Shares of United Development Funding IV have plummeted after an investor website published a report that alleged the real estate investment trust has operated for years like a Ponzi scheme.
On Thursday, Harvest Exchange, an online professional network for investors, published
an anonymous post about UDF titled: “A Texas-Sized Scheme: Exposing the Darkest Corner of the REIT Business, United Development Funding,” which has $1.3 billion of assets on the books of various REITs, including UDF IV.
After the post was published, the REIT's share price dropped to $10.10 from $17.53, a decrease of 42.4%. Shares fell further on Friday, closing at $8.55, down 51% for the week.
Based in the Dallas area, UDF IV was a nontraded REIT that listed on the Nasdaq in June 2014. It was sold to investors from 2009 to 2013 at $20 per share.
Realty Capital Securities, a wholesaling brokerage started by Nicholas Schorsch as part of RCS Capital Corp., or RCAP, was the marketing and wholesaling broker-dealer for UDF IV. That firm
is closing down after it agreed to pay a $3 million fine to the Massachusetts securities division to settle charges it fabricated shareholder proxy votes.

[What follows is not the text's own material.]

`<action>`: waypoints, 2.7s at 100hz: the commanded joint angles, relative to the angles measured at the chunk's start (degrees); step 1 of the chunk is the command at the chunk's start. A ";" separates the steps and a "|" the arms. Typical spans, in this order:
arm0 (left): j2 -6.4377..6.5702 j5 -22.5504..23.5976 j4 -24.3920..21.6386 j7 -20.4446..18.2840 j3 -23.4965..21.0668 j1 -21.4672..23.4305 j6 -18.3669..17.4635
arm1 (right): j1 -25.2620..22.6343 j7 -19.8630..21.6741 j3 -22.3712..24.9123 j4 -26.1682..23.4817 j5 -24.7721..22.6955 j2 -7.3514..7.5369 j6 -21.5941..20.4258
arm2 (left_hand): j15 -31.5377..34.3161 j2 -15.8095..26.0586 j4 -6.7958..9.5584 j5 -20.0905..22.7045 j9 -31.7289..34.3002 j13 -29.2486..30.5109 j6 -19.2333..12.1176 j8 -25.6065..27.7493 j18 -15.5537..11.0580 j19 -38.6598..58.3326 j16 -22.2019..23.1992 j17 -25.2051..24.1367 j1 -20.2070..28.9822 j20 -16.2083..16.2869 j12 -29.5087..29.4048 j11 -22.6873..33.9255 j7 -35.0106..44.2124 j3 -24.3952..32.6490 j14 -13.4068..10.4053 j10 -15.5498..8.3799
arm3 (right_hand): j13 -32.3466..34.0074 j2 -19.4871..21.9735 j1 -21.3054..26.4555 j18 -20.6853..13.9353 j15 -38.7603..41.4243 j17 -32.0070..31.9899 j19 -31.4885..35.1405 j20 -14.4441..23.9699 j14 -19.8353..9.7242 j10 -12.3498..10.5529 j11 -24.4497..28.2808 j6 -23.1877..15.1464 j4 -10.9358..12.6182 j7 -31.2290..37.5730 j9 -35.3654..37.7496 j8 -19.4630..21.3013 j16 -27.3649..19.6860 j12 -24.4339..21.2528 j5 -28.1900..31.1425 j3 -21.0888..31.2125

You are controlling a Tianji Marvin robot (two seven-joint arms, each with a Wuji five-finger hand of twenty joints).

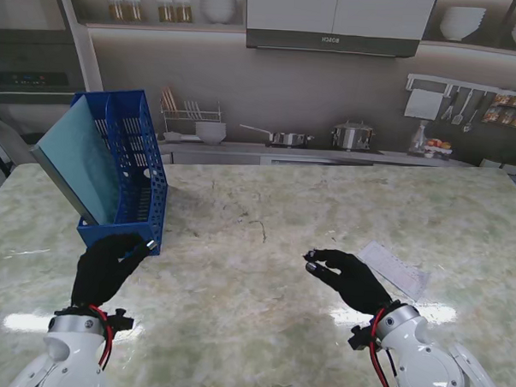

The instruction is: Open the sliding file folder, put the receipt in and insert it into the document holder

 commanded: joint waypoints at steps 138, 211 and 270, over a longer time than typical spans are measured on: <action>-7.65 0.16 13.10 28.67 -2.39 -17.15 25.79 | -0.26 0.41 -0.06 -0.18 0.36 -0.06 1.35 | -15.77 1.68 0.12 -23.89 -24.89 -19.57 17.50 -25.48 -1.84 -8.95 -7.92 -7.26 -1.42 -3.38 -11.91 -20.81 -19.57 -0.40 7.81 13.00 | 0.98 -1.26 -0.20 1.51 0.43 0.50 -1.60 2.36 -0.41 1.61 -0.17 1.16 -0.78 0.16 0.59 -0.50 -0.24 -0.45 2.02 -0.47; -9.27 -8.30 24.39 23.57 -0.51 -30.40 31.89 | -0.32 0.98 -0.07 -0.47 0.50 0.04 1.90 | -17.12 3.13 -0.02 -34.93 -33.78 -22.34 17.55 -23.63 -6.83 -11.52 -10.64 -16.91 -1.84 -5.92 -7.17 -22.25 -19.90 -0.42 5.33 9.18 | 1.01 -1.34 -0.23 1.66 0.52 0.69 -1.75 2.54 -0.35 2.23 -0.29 1.74 -0.77 -0.06 0.74 -0.39 -0.25 -0.45 2.25 -0.42; -9.60 -6.74 32.11 22.32 4.22 -37.08 36.30 | -0.03 1.47 -0.10 -0.27 1.06 0.09 2.04 | -13.00 2.84 0.16 -30.30 -31.79 -20.89 16.92 -22.72 -8.43 -9.91 -8.80 -14.84 0.85 -5.34 -7.58 -16.56 -19.27 -0.04 4.69 8.17 | 2.08 -1.43 -0.09 1.41 0.46 0.77 -1.77 2.65 -2.40 -0.15 0.44 2.40 -0.76 -0.26 1.26 -0.39 -0.64 -0.45 2.58 -0.38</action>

“The UDF umbrella exhibits characteristics emblematic of a Ponzi scheme,” according to the Harvest posting. Those characteristics include new capital used to fund distributions to existing investors and subsequent UDF companies providing significant liquidity to earlier vintage UDF companies, allowing them to pay earlier investors. Once the funding of retail capital to the latest UDF fund is halted, the “earlier UDF companies do not appear capable of standing alone and the entire structure will likely unravel, with investors left holding the bag,” according to the Harvest post.
UDF fired back, putting the blame for the post on
a hedge fund looking to profit by taking a short position in the company. The UDF companies “are aware that a hedge fund has created a significant short position in” UDF IV shares, according to a company statement from Thursday night. “We believe that this hedge fund is trying to unlawfully profit by manipulating and depressing the price of” UDF IV shares, according to the company's statement.

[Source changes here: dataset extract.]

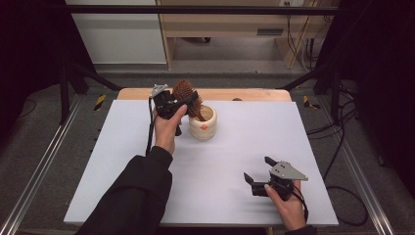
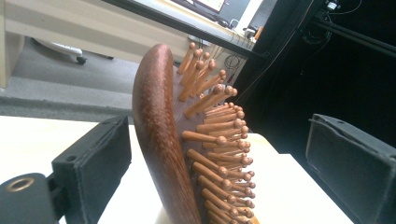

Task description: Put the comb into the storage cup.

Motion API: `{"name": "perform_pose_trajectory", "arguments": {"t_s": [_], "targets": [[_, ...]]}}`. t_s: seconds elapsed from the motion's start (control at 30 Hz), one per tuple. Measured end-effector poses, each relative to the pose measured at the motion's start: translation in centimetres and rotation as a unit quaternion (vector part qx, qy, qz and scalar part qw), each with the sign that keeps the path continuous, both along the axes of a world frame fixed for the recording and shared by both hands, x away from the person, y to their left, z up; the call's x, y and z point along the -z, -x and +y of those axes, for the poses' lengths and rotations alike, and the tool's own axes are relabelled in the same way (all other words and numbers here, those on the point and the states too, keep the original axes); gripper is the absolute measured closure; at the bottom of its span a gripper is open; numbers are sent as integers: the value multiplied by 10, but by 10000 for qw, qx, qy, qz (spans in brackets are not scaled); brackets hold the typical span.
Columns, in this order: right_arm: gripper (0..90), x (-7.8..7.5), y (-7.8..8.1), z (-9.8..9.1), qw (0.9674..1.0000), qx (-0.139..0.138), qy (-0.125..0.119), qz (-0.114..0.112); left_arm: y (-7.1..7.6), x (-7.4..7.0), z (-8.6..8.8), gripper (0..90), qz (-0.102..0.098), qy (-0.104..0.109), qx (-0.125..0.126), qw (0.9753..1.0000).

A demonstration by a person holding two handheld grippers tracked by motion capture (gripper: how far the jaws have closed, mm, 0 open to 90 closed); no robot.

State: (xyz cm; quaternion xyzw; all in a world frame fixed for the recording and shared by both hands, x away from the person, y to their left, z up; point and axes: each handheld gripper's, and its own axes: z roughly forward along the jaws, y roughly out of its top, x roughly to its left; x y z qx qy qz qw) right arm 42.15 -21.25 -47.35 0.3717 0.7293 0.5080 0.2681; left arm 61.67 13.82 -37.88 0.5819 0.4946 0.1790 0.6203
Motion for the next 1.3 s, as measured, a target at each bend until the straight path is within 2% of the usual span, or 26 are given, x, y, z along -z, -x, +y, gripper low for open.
{"name": "perform_pose_trajectory", "arguments": {"t_s": [0.17,0.33,0.47,0.77,0.83,0.93,1.1,1.3], "targets": [[49,0,0,0,10000,10,-14,-1,4,-2,1,52,-79,-64,6,9999],[49,0,-1,1,10000,10,-16,6,10,-1,0,44,-142,-248,15,9996],[48,0,0,1,10000,15,-11,8,14,1,2,36,-180,-319,-19,9993],[48,1,0,0,10000,6,0,-7,17,0,5,36,-290,-321,-135,9990],[48,0,0,0,10000,2,8,-17,19,0,4,31,-379,-423,-208,9982],[47,0,1,-1,10000,13,28,-22,20,0,2,23,-495,-560,-170,9971],[46,0,2,1,10000,27,59,-21,26,-4,4,23,-612,-522,-149,9966],[50,0,1,2,9999,44,108,-24,35,-9,7,24,-773,-685,-114,9946]]}}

In the same release, UDF IV said it was cooperating in a Securities and Exchange Commission “fact-finding investigation” since April 2014, or two months before it became a listed company. “The SEC has informed the companies that this investigation is not an indication that any violations of law have occurred or that the SEC has any negative opinion of any person, entity or security,” according to UDF IV's statement.
(Related: SEC warns brokerages: Monitor risky products better)
UDF spokeswoman Stacey Dwyer on Friday did not return a call to comment. William Kahane, who along with Nicholas Schorsch was a co-founder of AR Capital, resigned from the board of another UDF REIT, UDF V, last month. At the same time, the REIT's accounting firm, Whitley Penn, said it declined to stand for reappointment as the auditor for each of the various UDF companies.